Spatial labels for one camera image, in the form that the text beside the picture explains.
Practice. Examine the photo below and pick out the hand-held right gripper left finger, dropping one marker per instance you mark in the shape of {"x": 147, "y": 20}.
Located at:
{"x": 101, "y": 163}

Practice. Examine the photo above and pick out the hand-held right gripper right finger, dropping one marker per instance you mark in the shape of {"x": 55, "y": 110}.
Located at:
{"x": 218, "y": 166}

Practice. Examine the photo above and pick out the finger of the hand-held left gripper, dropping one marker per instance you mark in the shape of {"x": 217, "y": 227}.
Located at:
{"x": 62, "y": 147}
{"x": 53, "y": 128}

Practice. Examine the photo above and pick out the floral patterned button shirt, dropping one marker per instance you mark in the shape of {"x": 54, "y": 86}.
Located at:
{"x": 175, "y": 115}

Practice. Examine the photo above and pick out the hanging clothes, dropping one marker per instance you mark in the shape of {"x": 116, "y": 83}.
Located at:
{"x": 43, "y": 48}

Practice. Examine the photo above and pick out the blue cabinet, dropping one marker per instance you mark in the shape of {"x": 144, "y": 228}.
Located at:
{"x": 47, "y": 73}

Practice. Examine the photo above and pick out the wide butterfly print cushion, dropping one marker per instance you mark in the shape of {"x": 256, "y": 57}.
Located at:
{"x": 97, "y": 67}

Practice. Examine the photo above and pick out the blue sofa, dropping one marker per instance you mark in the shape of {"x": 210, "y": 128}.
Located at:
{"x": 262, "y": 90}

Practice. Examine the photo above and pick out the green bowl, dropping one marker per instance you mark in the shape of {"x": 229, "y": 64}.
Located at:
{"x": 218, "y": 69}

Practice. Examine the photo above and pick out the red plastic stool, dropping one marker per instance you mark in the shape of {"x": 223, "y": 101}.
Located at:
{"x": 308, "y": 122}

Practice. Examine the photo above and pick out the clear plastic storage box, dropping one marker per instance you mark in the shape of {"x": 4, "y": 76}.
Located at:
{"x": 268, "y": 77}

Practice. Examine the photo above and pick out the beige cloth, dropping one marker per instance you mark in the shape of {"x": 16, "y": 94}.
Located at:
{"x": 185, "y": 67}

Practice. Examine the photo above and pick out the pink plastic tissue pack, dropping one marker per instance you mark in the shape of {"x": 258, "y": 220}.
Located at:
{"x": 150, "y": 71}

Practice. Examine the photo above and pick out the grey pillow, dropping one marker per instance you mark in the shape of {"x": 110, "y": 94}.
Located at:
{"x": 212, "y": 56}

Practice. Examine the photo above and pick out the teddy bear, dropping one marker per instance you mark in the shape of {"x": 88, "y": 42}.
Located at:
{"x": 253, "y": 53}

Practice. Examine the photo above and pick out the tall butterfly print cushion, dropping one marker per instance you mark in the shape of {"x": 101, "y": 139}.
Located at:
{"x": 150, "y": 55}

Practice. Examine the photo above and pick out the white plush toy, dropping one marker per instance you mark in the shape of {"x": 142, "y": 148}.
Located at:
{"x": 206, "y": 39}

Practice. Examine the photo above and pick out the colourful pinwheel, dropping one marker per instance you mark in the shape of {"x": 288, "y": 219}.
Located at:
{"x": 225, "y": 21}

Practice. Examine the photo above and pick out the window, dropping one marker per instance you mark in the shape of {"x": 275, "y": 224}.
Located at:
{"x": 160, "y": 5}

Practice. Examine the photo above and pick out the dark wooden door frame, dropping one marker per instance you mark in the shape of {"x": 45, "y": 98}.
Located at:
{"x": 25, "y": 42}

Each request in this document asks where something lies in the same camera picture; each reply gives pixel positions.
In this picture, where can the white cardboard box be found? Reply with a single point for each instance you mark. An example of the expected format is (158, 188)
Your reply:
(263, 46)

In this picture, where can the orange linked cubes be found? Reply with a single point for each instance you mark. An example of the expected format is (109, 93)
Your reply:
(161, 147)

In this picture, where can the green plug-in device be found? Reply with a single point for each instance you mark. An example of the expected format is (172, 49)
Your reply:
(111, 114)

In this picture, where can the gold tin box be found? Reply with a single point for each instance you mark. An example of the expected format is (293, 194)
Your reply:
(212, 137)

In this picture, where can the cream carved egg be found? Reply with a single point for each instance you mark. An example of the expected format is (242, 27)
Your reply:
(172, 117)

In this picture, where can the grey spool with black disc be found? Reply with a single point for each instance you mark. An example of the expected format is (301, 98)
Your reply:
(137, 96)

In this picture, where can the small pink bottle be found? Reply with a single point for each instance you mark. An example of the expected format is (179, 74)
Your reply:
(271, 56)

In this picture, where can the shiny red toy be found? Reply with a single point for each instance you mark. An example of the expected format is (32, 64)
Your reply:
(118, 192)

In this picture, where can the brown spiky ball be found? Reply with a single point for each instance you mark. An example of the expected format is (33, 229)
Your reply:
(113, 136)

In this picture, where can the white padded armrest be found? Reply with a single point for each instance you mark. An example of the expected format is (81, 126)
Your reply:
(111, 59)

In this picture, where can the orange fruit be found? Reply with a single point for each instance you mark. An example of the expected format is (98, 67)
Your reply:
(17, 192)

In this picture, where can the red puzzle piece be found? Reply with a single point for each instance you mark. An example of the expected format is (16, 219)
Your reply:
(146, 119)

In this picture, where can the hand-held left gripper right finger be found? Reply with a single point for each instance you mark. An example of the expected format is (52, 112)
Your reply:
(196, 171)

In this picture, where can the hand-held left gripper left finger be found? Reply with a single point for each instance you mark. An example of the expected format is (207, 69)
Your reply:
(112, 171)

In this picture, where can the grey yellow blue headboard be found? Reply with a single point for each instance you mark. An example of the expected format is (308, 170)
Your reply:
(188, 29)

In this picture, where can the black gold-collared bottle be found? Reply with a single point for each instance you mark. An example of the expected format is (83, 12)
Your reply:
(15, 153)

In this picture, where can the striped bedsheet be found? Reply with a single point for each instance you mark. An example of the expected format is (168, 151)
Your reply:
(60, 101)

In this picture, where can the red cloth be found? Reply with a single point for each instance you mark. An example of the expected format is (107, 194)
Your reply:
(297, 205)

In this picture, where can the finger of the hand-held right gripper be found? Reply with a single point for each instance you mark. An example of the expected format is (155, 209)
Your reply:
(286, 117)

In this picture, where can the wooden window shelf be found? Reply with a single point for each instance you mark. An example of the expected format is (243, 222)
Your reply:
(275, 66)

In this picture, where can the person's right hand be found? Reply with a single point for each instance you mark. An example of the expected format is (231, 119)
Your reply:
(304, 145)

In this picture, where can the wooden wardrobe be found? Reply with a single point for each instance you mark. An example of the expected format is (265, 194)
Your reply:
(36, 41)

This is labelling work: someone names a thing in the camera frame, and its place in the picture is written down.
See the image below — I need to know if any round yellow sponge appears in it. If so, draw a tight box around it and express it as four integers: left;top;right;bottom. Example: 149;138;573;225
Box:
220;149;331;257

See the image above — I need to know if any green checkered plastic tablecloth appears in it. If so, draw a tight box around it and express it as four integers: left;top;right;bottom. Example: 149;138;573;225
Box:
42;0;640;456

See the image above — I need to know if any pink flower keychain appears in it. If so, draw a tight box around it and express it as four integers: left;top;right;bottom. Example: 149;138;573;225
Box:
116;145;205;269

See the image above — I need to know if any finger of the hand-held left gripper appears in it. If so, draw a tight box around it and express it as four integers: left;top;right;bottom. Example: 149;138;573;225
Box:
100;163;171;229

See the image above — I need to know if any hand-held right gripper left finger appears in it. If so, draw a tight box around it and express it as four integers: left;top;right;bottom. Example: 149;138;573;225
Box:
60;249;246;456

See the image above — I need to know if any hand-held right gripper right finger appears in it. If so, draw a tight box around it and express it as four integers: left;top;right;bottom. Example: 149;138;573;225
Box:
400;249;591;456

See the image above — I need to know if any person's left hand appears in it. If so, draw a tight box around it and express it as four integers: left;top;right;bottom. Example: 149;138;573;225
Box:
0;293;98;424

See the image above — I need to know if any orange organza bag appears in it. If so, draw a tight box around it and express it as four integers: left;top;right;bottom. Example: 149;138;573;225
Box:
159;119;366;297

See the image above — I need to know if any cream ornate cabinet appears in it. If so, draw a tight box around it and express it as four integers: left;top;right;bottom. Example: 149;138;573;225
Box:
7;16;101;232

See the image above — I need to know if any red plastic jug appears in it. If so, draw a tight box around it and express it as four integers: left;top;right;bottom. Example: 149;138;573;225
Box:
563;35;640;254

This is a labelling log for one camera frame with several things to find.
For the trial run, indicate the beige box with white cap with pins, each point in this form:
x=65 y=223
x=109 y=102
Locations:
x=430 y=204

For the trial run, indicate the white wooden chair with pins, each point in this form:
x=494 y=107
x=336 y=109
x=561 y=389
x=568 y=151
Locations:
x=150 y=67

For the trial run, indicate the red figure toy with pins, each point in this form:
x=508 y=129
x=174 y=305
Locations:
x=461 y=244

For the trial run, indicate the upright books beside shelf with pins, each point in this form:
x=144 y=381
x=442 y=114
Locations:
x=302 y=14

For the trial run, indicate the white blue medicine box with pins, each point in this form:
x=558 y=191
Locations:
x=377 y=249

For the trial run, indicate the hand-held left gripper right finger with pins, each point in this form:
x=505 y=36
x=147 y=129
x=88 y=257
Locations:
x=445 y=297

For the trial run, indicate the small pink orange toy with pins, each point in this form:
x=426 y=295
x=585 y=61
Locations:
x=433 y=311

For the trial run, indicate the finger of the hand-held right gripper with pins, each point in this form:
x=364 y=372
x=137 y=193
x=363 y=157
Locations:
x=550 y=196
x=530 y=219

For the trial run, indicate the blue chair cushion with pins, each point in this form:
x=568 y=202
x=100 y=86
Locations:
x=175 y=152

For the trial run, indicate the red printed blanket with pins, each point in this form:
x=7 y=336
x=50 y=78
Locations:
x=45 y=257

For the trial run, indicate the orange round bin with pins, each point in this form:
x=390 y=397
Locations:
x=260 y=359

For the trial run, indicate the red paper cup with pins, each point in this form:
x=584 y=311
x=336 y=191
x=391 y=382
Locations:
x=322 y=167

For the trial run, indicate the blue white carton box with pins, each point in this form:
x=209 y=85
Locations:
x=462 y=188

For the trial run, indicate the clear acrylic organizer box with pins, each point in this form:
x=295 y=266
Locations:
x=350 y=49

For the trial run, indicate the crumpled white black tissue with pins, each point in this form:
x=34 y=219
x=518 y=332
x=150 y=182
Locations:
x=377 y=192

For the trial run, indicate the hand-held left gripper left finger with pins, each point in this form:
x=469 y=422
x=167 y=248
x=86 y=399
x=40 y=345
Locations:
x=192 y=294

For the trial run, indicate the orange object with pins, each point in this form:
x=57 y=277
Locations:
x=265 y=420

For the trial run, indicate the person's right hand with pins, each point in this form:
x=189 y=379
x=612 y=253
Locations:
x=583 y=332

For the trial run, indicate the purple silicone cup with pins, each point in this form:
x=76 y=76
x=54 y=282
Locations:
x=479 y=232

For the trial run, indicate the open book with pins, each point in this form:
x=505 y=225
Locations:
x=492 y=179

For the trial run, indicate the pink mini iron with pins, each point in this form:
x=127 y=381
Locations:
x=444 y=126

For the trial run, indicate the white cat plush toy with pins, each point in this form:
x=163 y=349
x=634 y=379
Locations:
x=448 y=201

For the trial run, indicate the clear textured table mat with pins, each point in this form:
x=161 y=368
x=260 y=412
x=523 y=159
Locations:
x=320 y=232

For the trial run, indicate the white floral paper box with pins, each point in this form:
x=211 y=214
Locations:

Problem to solve:
The lines that contain the word "person" are wanted; copy each of them from the records.

Output of the exercise:
In this picture, where can the person's right hand be found? Reply with a single point for each instance you mark. An example of the expected format is (231, 119)
See the image above — I need to know if any person's left hand appears in it. If so, draw a tight box around it and express it as four integers: left;top;right;bottom. Example: 149;138;573;225
For the trial run, indicate the person's right hand with pins, each point in this form:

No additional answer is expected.